My heart hurt at her words. I wanted to be her Prince Charming. I wanted to be the one to sweep her off her feet into the sunset and live happily ever after. I just didn’t think I was ever that man. I was the Huntsman, not the Prince. I don’t think I was ever going to be the Prince. “You deserve the fairytale.”

“I don’t need the fairytale.”

“I want you to have the fairytale.”

“Well, you’re my Grumpy so I guess I do.” She laughed.

“Funny.” I leaned forward and kissed her. “Who knew I was dating such a funny girl?”

“Do you ever want to find out what happened to your mom?” Lucky looked at me with a thoughtful look.

“Not really.” I shook my head. “What’s the point?”

“To reconnect?”

“Reconnect? I don’t know if we ever had a real connection in the first place.”

“Does she know about Noah?”

“I don’t know.” My throat constricted and I took a deep breath. “My heart hurts, Lucky. I don’t know if this pain will ever go away.”

“Can I see a photo of him?” she asked softly. I jumped out of the bed and walked to my wardrobe. I opened it up and took out a box. I walked back to the bed and opened the box and took out a framed photograph of Noah and me when he graduated from college.

“He was really handsome.” Lucky studied the photo and smiled at me. “He looked happy.”

“He was happy,” I sighed. “Ironic, right? He was one of the happiest guys I knew.”
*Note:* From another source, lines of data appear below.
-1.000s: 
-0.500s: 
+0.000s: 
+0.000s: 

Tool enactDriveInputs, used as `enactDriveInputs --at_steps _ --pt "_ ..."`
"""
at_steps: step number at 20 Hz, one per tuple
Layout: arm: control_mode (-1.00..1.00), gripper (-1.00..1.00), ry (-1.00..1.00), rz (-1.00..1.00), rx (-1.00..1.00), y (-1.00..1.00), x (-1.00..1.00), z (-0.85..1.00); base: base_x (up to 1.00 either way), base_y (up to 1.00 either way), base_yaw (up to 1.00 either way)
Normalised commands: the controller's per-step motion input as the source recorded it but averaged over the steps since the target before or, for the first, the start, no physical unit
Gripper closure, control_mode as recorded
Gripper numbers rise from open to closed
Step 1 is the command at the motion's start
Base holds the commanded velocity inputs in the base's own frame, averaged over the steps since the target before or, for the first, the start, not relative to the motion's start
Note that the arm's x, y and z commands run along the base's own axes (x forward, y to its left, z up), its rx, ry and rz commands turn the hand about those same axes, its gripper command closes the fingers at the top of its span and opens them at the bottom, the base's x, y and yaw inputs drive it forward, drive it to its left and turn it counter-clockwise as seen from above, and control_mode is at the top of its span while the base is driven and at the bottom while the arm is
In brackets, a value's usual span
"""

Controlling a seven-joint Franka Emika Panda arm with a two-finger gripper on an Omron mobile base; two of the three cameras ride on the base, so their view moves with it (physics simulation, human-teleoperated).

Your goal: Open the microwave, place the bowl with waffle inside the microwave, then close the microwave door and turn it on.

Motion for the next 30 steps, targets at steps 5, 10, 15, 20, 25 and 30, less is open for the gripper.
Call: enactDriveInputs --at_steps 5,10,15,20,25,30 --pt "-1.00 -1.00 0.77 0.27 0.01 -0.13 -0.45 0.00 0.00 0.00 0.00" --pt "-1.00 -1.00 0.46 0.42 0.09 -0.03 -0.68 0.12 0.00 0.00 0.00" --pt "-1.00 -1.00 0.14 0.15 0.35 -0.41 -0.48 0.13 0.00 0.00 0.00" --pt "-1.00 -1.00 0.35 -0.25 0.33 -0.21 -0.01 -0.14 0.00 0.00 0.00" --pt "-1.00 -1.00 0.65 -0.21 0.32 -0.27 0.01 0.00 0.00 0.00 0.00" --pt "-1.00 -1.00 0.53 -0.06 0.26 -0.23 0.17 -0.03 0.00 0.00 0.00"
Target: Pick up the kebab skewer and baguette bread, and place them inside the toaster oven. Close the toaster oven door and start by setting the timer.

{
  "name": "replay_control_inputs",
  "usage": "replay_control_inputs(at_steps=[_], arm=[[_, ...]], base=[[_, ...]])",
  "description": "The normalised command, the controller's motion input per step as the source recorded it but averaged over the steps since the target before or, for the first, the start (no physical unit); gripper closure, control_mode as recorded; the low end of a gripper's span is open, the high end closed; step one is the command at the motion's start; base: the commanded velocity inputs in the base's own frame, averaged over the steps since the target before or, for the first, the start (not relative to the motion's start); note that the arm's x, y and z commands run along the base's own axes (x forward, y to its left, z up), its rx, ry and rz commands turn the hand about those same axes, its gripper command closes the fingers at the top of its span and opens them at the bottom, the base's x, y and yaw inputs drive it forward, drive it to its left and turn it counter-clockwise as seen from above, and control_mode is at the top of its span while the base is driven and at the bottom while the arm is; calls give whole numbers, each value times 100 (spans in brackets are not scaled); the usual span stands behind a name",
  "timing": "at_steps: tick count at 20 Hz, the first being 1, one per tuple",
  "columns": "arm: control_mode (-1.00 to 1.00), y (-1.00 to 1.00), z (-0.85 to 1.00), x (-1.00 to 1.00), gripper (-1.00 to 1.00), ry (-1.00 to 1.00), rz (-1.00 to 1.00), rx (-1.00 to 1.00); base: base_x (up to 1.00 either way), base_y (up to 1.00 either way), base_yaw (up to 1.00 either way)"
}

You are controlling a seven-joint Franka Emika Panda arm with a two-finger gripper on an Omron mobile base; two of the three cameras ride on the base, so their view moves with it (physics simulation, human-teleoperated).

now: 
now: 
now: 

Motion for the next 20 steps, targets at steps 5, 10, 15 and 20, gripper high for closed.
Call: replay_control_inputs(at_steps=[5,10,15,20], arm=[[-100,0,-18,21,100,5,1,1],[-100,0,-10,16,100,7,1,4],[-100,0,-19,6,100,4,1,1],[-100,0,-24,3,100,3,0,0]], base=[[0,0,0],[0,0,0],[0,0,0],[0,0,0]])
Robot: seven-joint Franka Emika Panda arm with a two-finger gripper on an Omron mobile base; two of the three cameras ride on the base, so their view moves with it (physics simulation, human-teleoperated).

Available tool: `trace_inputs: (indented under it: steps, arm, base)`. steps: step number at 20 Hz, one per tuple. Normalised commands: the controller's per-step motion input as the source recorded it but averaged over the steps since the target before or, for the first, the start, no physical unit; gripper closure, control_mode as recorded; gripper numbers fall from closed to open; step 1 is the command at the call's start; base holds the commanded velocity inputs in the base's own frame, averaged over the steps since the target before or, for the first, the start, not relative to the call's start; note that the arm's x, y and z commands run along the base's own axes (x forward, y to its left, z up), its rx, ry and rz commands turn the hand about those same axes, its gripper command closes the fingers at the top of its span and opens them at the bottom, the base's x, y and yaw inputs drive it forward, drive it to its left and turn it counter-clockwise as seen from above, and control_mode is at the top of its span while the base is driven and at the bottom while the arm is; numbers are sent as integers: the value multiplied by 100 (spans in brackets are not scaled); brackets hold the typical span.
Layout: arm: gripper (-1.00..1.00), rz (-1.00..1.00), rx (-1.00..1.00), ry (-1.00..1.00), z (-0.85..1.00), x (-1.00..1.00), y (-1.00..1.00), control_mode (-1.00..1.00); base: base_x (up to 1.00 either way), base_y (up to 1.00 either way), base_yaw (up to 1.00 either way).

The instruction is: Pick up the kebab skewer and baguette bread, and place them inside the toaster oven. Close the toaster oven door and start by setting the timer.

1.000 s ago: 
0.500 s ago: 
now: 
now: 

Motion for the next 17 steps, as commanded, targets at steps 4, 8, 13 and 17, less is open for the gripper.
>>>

“I guess he hid his pain?”

“Yeah. He did try and talk about finding Mom, but I always blew him off. I didn’t want to know.” I sighed and looked at the wall, remembering the last conversation Noah and I had about Mom. He’d tried to convince me that we should try and find her so we could learn about our family’s medical background on her side. But I’d dismissed his concerns and changed the subject. He didn’t hold the same bitterness towards her that I did. I hated her. Every time I thought of her playing with us and laughing, it made me want to punch the wall. She had f**ked me up emotionally. She had f**ked me up so badly that I never wanted to give my whole heart. I never wanted to feel that pain and rejection again.